Historias como la de la familia García Londoño mueven la causa del Hospital. Liliana y Julieta, madre e hija, transitaron una de las situaciones más retadoras y dolorosas de sus vidas en los pasillos de la institución. El 7 de diciembre de 2018, Julieta sufrió una caída repentina mientras jugaba. En palabras de su madre:

“Juli era una niña de lo más sana, nunca se había enfermado. Ella iba corriendo y, de la nada, se desplomó, y ya no fue capaz de levantarse. Yo anduve con ella de pueblo en pueblo buscando diagnóstico, y en todas partes nos dijeron que era una fractura de fémur. Hasta que en Santafé de Antioquia nos advirtieron que parecía un tumor, pero que allá no podían darnos más detalles, y así fue como llegamos al Hospital San Vicente Fundación Medellín.

Una vez ingresadas, a Juli le hicieron exámenes y, llegado el momento, me llamaron a mí: ‘mamá, ¿tiene con quién dejar a la niña un momento? Venga que tenemos que hablar’. Y así fue, me pasaron a una habitación y allí me informaron que Julieta tenía un osteosarcoma en el fémur, y que iban a moverla a oncología ortopédica de inmediato. Ahí empezó todo.

La vida nos cambió por completo con el diagnóstico. Yo tuve que dejar a mi otro niño, de solo tres años, con el papá en el pueblo para trasladarme a Medellín con Juli a hacer el tratamiento. Fue un año complicado, me separé de mi expareja, no tuve mucho apoyo por parte del papá de Juli, mi hermano falleció, vimos partir a muchos amiguitos que hizo Juli en el Hospital… En fin, fue un año muy difícil, pero nunca perdimos la fe en Dios y en el equipo médico que nos atendió. Sabíamos que Dios obraría a través de ellos”.

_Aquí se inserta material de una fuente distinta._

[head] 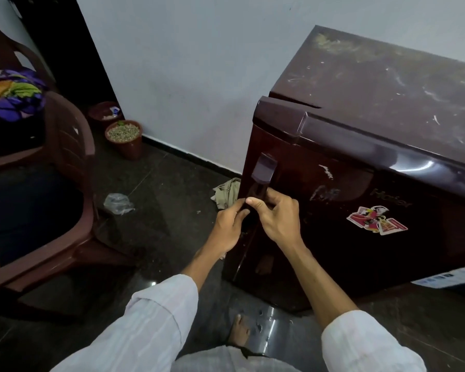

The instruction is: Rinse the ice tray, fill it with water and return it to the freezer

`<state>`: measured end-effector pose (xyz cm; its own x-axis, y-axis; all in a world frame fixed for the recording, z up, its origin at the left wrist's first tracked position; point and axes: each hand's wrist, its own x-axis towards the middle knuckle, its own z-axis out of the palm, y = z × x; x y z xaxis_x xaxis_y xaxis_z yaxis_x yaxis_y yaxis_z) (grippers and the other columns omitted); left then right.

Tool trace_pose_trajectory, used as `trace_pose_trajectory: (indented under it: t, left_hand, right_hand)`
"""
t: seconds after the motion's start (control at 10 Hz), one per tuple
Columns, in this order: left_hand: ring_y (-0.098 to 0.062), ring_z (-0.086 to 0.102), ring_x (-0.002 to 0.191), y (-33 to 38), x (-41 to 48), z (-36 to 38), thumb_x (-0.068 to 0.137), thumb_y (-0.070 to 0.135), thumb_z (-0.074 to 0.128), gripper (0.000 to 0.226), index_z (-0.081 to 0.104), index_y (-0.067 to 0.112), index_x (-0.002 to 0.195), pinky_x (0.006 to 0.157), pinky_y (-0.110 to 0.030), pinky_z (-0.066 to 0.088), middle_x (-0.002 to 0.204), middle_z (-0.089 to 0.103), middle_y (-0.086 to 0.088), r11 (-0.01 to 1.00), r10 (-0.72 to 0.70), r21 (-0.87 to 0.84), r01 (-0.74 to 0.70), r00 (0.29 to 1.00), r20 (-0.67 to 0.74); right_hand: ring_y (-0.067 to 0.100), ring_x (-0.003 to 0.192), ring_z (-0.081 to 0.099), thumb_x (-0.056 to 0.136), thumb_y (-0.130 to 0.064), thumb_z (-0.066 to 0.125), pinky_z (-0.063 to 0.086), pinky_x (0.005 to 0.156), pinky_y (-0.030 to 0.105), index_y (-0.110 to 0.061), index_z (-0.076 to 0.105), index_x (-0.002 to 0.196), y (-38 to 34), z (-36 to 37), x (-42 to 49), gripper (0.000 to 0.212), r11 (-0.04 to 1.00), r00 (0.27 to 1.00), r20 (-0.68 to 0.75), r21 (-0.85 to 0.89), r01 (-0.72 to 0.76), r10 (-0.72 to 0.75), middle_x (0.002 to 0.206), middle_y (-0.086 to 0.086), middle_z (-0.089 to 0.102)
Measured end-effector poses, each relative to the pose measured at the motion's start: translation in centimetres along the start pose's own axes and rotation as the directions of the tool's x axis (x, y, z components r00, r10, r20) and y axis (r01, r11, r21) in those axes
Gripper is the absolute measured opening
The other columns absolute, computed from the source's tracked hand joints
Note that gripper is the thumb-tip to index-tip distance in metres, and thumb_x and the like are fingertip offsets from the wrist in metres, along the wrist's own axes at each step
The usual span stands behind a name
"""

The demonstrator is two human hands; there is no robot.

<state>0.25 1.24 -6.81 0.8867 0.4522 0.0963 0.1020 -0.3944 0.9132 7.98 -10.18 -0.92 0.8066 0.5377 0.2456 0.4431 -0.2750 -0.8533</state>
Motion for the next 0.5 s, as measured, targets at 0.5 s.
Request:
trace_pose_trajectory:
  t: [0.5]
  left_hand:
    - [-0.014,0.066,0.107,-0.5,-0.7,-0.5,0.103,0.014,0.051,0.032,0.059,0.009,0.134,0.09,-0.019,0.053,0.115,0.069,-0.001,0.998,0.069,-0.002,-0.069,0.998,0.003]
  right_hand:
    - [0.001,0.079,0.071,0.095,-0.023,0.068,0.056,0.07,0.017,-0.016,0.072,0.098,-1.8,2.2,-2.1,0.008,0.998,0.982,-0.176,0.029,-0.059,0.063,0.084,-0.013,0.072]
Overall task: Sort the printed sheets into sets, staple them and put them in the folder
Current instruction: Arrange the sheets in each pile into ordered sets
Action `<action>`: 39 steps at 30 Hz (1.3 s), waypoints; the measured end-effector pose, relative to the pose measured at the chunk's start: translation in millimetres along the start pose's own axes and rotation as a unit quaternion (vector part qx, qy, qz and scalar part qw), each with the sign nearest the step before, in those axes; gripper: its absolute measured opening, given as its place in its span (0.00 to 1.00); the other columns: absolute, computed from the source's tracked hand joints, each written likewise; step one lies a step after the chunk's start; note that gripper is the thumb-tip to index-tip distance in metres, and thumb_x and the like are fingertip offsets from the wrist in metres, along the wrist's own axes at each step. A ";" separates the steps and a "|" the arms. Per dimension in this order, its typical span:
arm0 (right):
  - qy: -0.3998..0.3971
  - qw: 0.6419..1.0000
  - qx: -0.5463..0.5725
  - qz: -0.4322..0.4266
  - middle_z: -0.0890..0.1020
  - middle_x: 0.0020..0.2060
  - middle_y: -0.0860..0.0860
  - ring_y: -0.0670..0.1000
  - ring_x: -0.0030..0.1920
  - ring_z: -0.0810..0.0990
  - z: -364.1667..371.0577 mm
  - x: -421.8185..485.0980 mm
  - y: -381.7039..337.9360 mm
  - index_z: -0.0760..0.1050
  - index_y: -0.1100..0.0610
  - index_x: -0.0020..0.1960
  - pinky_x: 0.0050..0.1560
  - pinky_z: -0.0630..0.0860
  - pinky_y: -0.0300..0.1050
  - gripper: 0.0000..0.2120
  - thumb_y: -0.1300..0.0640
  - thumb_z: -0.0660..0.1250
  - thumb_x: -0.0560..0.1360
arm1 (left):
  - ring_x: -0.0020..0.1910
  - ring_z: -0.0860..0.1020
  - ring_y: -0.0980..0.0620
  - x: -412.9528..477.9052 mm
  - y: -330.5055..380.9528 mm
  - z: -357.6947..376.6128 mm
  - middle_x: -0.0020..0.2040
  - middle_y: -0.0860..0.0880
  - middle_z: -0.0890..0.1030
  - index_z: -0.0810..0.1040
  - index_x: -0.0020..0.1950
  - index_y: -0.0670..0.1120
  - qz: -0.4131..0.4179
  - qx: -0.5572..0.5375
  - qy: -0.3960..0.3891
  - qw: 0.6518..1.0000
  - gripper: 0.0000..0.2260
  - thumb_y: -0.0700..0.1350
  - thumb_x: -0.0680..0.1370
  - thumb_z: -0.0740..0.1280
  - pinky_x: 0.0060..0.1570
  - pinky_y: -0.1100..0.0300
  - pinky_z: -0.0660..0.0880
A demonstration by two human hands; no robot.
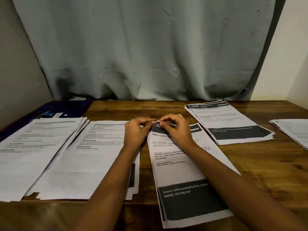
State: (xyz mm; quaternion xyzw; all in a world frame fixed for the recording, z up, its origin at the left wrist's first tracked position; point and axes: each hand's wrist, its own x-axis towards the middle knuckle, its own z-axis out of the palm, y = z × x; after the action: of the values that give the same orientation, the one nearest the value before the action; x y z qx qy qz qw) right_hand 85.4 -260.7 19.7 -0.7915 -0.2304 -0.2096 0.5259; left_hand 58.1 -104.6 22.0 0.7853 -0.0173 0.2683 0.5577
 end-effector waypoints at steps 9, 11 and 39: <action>0.008 1.000 0.001 -0.013 0.80 0.44 0.40 0.44 0.55 0.73 -1.4 0.5 -0.8 0.81 0.49 0.44 0.56 0.74 0.51 0.03 0.57 0.72 0.72 | 0.61 0.72 0.54 3.4 0.9 -2.5 0.64 0.50 0.72 0.85 0.51 0.49 0.066 0.111 0.028 0.991 0.07 0.45 0.73 0.74 0.56 0.58 0.75; 0.001 1.000 0.002 -0.008 0.80 0.45 0.41 0.46 0.55 0.73 -3.9 1.9 -1.1 0.81 0.50 0.45 0.57 0.75 0.52 0.03 0.57 0.72 0.72 | 0.62 0.71 0.55 2.8 0.9 -3.3 0.67 0.50 0.71 0.85 0.51 0.48 0.072 0.113 0.030 0.991 0.08 0.45 0.73 0.74 0.58 0.57 0.74; -0.001 0.996 -0.065 -0.056 0.79 0.44 0.41 0.44 0.53 0.71 -1.1 2.7 0.2 0.83 0.51 0.53 0.51 0.67 0.31 0.09 0.59 0.69 0.75 | 0.42 0.84 0.48 -6.0 20.7 -9.0 0.45 0.41 0.84 0.80 0.55 0.38 -0.134 -0.232 -0.121 0.956 0.08 0.37 0.77 0.67 0.36 0.62 0.80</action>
State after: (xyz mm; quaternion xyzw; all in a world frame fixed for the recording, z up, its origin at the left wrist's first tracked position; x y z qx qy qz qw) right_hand 87.6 -261.4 21.5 -0.8103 -0.2607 -0.2525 0.4602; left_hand 42.6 -106.0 39.4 0.6562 -0.0406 0.0829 0.7489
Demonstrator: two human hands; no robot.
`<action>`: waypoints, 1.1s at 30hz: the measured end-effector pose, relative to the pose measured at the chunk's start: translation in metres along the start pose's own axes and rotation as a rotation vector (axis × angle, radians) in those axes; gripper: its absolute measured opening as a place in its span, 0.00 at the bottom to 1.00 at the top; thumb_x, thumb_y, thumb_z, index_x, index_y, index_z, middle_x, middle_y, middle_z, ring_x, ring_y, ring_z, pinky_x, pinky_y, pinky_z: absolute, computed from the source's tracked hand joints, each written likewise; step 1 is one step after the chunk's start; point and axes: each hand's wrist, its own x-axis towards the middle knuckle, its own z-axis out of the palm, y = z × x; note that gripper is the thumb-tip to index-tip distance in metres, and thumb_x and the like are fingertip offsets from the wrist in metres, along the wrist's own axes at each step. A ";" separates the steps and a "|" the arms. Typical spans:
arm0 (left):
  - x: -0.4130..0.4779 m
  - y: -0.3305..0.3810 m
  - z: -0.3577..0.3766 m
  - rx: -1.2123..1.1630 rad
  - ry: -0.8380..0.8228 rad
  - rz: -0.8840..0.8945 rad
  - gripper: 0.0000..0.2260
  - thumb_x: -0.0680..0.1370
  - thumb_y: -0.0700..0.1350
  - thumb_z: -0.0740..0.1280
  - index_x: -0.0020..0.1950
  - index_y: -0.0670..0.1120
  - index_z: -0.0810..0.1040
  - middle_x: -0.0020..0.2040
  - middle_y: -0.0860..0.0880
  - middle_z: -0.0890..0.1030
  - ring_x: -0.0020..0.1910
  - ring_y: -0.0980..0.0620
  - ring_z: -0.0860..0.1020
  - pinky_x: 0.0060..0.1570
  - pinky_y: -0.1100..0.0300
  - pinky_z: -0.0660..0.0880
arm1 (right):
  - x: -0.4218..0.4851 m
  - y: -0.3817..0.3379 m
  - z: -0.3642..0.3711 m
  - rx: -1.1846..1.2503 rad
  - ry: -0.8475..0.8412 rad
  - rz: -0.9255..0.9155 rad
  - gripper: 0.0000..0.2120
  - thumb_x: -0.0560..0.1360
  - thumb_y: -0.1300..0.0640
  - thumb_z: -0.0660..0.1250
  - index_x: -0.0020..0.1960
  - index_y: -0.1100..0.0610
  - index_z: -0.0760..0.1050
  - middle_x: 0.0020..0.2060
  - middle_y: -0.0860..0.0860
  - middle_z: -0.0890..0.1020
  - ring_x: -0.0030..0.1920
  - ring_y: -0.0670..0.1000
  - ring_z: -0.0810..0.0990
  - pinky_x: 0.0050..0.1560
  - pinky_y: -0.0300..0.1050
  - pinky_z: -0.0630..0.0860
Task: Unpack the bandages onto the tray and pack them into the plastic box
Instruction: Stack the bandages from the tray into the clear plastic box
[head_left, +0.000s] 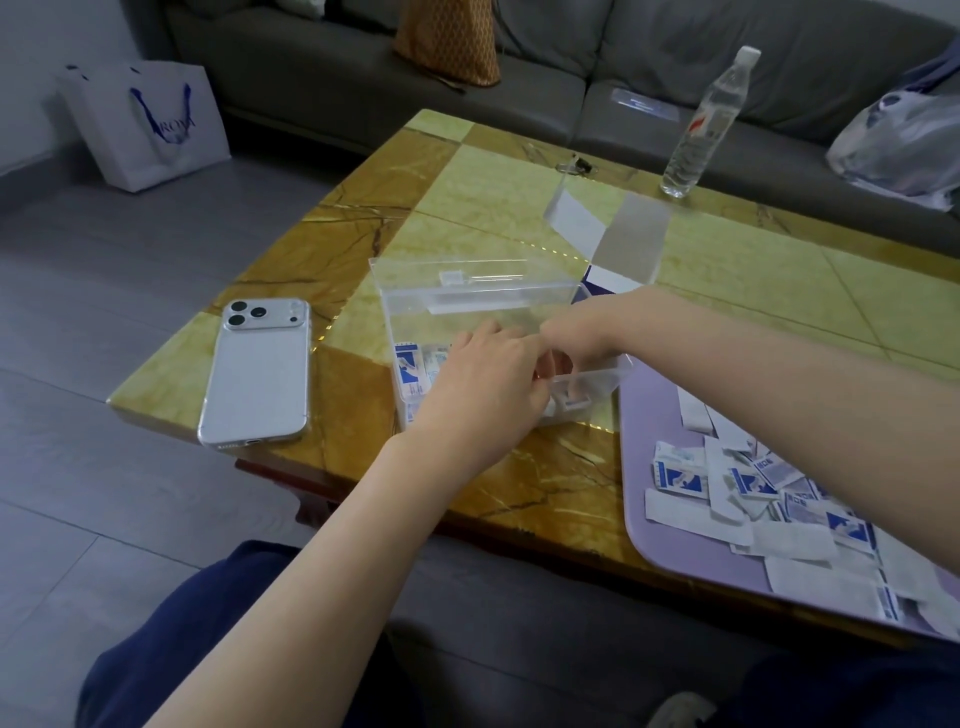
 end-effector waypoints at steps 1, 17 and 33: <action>0.000 0.000 0.000 -0.001 0.002 -0.004 0.07 0.78 0.43 0.60 0.53 0.48 0.77 0.51 0.51 0.79 0.51 0.51 0.70 0.52 0.59 0.65 | -0.001 0.000 -0.001 0.031 0.006 -0.026 0.10 0.70 0.55 0.73 0.34 0.52 0.73 0.32 0.45 0.74 0.38 0.50 0.73 0.39 0.41 0.71; 0.008 0.052 0.033 0.096 0.239 0.038 0.15 0.70 0.37 0.67 0.55 0.43 0.74 0.49 0.43 0.73 0.48 0.43 0.71 0.48 0.51 0.68 | -0.092 0.014 0.079 0.285 1.378 0.116 0.13 0.78 0.55 0.58 0.57 0.60 0.73 0.41 0.52 0.78 0.41 0.50 0.75 0.39 0.40 0.69; 0.022 0.094 0.109 0.256 -0.489 0.232 0.41 0.70 0.64 0.68 0.73 0.45 0.56 0.66 0.45 0.65 0.65 0.46 0.63 0.65 0.53 0.60 | -0.128 0.084 0.200 0.816 0.530 0.288 0.35 0.64 0.46 0.76 0.68 0.46 0.66 0.65 0.43 0.70 0.64 0.45 0.69 0.59 0.40 0.68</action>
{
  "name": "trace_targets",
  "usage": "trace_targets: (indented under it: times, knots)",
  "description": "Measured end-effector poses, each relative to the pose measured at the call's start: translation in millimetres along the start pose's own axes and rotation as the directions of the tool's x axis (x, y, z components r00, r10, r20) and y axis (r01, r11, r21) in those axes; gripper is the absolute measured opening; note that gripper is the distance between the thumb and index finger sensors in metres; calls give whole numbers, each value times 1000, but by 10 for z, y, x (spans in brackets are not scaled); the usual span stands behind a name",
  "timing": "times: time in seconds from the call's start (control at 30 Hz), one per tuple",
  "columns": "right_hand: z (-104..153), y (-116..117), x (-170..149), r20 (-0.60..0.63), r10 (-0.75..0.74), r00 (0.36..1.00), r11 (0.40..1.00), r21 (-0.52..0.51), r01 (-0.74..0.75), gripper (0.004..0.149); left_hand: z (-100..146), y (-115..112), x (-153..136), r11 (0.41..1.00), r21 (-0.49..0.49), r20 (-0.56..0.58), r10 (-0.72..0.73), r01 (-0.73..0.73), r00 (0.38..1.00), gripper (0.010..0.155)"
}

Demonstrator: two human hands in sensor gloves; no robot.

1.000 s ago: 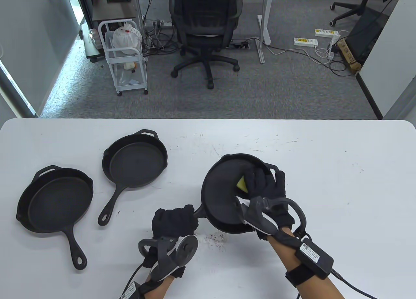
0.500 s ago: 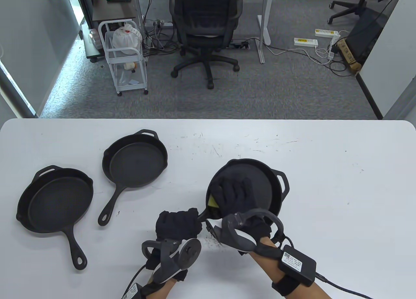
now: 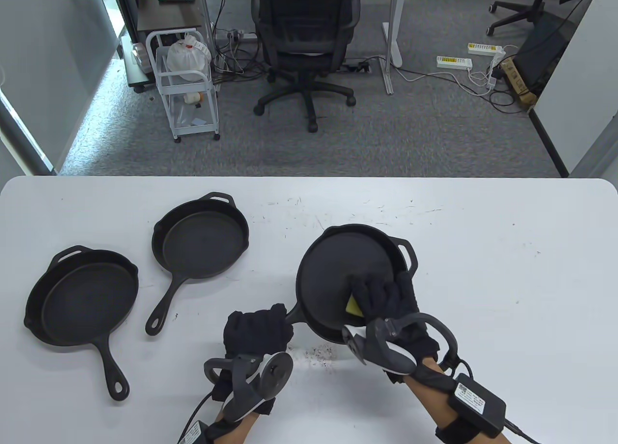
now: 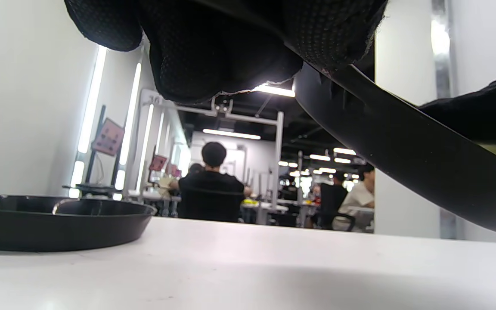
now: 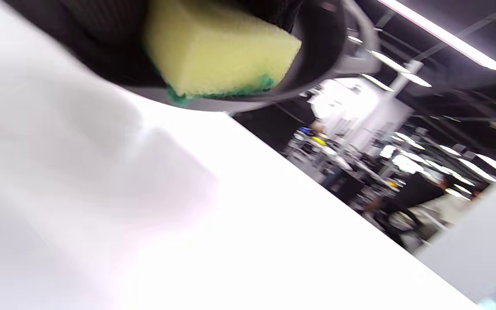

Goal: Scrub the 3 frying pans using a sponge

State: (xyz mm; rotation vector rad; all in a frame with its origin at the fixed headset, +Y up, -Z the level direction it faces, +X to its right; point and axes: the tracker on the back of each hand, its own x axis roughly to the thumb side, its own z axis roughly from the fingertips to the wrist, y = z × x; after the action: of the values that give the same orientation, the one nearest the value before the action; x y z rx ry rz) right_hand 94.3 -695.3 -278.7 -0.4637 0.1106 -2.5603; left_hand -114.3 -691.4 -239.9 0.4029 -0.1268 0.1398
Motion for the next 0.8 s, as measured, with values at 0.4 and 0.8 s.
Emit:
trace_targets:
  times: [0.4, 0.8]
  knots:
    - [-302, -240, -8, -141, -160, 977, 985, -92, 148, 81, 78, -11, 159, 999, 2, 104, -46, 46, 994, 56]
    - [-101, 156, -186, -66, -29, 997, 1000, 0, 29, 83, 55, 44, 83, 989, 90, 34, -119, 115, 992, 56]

Julieta, optimista y alegre, cuenta que lo más duro fueron las quimioterapias. La caída de su cabello sorprendió a su madre, quien temía que fuera un golpe devastador, pues Julieta tenía una cabellera larga y bien cuidada. Sin embargo, Julieta afrontó su calvicie con humor y entereza. Habla con cariño de los doctores que la atendieron, dice que son ángeles terrenales y recuerda con nostalgia a los compañeros que perdieron la batalla.

Ambas recibieron apoyo psicológico desde el primer momento por parte del Hospital. Pese a la situación, Julieta continuó estudiando durante su tratamiento. El aula hospitalaria le brindó la posibilidad de seguir compartiendo con niños de su edad y continuar con su escolaridad.

Julieta se enfrentó en total a seis cirugías, entre la extracción del tumor, la protésica, el salvamento y el alargamiento de la extremidad. La última se realizó hace un año. Pudo conservar su pierna y, poco a poco, recuperar su movilidad y funcionalidad.

Hoy, con 13 años, es una adolescente feliz, agradecida y profundamente espiritual. Dice que la Rosa Mística y su tío —quien falleció al inicio de su tratamiento— la salvaron. Tiene la convicción de que en varias ocasiones, bajo el efecto de la anestesia, conversó con Dios, quien le pidió que no se rindiera, y de que él, en persona, le envía a los ángeles adecuados para cada momento.

Julieta viaja cada seis meses a Medellín para sus controles con el doctor Jorge López y confirmar que todo marche bien. Asegura que el cáncer llegó para enseñarle y no para derrotarla. Su historia de resiliencia y superación encarna el espíritu del Hospital, el lugar en donde recibió el regalo de un nuevo comienzo.